As memórias da infância perduram por toda a vida, mesmo soterradas sob camadas de frustrações e devaneios. Com o passar do tempo, a existência parece nos envergar lentamente, como se adquiríssemos uma couraça de insensibilidade.
Recentemente revi um desenho animado que, quando criança, me fascinara. Narrava as peripécias de um filhote de dinossauro de pescoço longo, vivendo em comunidade. Certo dia, um forasteiro solitário surge, despertando no pequeno o desejo de partir, conhecer o mundo e viver como ele.
Movido por esse impulso, o filhote abandona o grupo. A euforia inicial, porém, logo cede lugar ao perigo: atacado por predadores, é salvo pelo pai e pelo próprio forasteiro. Após o confronto, o pai o repreende e, mais que isso, lhe ensina — a solidão não é liberdade, mas um fardo silencioso; a dor acompanha aquele que caminha sozinho. Antes de tudo, é preciso valorizar os laços enquanto existem.
Na infância, fixei-me nas emoções do pequeno. Hoje, ao recordar, percebo o quanto me aproximei do dinossauro solitário. A vida adulta, com suas tensões e relações tortuosas, muitas vezes conduz ao desejo de isolamento. Sonha-se com um lugar onde não sejamos apenas números, mais um corpo no rebanho, onde não reine a tirania do material.

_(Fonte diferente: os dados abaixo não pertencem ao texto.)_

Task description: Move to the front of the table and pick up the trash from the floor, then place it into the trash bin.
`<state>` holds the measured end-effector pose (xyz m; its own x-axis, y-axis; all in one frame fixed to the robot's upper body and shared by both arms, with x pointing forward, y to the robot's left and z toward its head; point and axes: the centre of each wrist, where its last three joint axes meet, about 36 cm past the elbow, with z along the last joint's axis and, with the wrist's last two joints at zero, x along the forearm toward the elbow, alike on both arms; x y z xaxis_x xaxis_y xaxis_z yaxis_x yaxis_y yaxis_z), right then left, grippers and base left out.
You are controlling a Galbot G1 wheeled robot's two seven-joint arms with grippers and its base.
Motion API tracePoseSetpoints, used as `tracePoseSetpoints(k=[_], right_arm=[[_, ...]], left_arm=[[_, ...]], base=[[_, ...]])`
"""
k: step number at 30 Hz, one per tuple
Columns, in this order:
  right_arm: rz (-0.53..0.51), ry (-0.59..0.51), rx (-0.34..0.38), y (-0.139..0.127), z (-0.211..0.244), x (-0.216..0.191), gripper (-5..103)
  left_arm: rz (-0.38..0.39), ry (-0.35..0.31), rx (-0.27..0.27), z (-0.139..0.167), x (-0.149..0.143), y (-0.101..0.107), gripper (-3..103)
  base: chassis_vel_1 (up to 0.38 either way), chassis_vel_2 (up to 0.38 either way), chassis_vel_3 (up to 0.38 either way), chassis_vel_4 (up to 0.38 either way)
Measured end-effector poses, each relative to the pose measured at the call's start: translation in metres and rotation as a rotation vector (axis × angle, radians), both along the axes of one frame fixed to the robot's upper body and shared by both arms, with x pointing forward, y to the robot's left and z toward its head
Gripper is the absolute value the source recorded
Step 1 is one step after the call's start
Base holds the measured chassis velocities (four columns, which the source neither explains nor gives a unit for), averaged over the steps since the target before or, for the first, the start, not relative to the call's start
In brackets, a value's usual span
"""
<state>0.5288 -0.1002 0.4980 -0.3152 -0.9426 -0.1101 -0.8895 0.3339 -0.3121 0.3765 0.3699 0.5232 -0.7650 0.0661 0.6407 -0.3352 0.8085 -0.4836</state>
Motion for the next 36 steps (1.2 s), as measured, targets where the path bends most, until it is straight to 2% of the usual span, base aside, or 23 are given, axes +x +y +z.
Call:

Há, contudo, um conflito silencioso. Um antigo professor chamava-o de “dialética do pobre”: pobre seria todo aquele que vende seu tempo por dinheiro — como se trocasse ouro por folhas secas. O tempo é escasso; nele reside o verdadeiro valor. Ainda assim, somos constantemente instigados a buscar distinções vazias, pequenos símbolos de status que apenas disfarçam a essência.
E quando alguém ascende, deseja ser reconhecido, admirado, provar que “venceu”. Muitas vezes, o medo de retornar à pobreza supera até o temor da morte. Assim, quanto mais se apega aos bens, mais distante permanece daquilo que realmente importa.
No fim, após a escassez e as humilhações, o conforto financeiro age como morfina sobre um corpo exausto. Mas resta a pergunta: para onde ir além disso? Poucos suportam atravessar esse abismo sem vertigem. E, diante dele, não há palavras que consolem plenamente — apenas o silêncio e a consciência do peso das escolhas.